The South Bottoms Historic District is a residential neighborhood of Lincoln, Nebraska. The district includes 1050 contributing structures, with a relatively small proportion of 148 non-contributing structures. The neighborhood was settled primarily by Volga Germans in the late 19th and early 20th centuries. The houses are primarily wood-framed single-family residences, with some commercial structures on F Street between 2nd and 5th Streets. The houses mix vernacular American house construction with wood frame traditions brought from Russia by the residents. The neighborhood is roughly bounded by A and M Streets from Eighth Street to the city limits.

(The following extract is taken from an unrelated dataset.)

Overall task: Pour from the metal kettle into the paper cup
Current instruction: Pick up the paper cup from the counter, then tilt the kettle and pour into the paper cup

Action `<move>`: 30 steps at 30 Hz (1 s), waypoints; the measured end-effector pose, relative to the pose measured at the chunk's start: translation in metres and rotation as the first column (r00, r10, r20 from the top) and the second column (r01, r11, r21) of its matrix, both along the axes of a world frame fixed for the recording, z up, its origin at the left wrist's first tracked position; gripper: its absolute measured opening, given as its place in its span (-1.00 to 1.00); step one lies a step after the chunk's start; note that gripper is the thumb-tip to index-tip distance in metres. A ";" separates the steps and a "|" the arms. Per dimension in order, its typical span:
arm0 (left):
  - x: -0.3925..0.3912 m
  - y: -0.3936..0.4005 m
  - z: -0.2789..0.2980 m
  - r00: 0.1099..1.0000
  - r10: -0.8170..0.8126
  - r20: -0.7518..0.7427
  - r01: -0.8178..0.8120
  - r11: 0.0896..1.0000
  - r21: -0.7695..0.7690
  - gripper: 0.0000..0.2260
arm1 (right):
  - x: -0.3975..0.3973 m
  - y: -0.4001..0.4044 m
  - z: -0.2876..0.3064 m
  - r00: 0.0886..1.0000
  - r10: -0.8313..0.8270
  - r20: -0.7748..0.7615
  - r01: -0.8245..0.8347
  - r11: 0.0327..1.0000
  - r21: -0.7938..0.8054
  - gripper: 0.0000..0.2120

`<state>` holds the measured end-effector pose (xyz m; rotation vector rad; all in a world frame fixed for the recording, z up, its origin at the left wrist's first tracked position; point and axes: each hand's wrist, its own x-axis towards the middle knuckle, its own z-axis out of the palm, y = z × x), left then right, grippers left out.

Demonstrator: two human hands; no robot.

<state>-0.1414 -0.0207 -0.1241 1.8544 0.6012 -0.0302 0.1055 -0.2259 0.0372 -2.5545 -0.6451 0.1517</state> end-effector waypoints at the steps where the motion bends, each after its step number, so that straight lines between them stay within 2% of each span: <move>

The area along Salt Creek was settled by Volga Germans starting in the 1870s, attracted by the inexpensive housing found in the Salt Creek floodplain. Immigrants from individual Russian villages tended to stick together. For instance, the Norker Bottom section was inhabited by people from the villages of Norka, Kukkus and Huck, while the Franker Bottom section housed people from Frank, Balzer and Beideck. Since many of the immigrants were farmers, many people from the South Bottoms spent May through November working in the sugar beet fields in central Nebraska.

Typical houses in the South Bottoms neighborhood have front or side porches and are on raised concrete block foundations. Porch columns are supported by masonry piers, and houses typically have hipped roofs. A number of churches are found in the neighborhood.

The South Bottoms Historic District was placed on the National Register of Historic Places on July 17, 1986.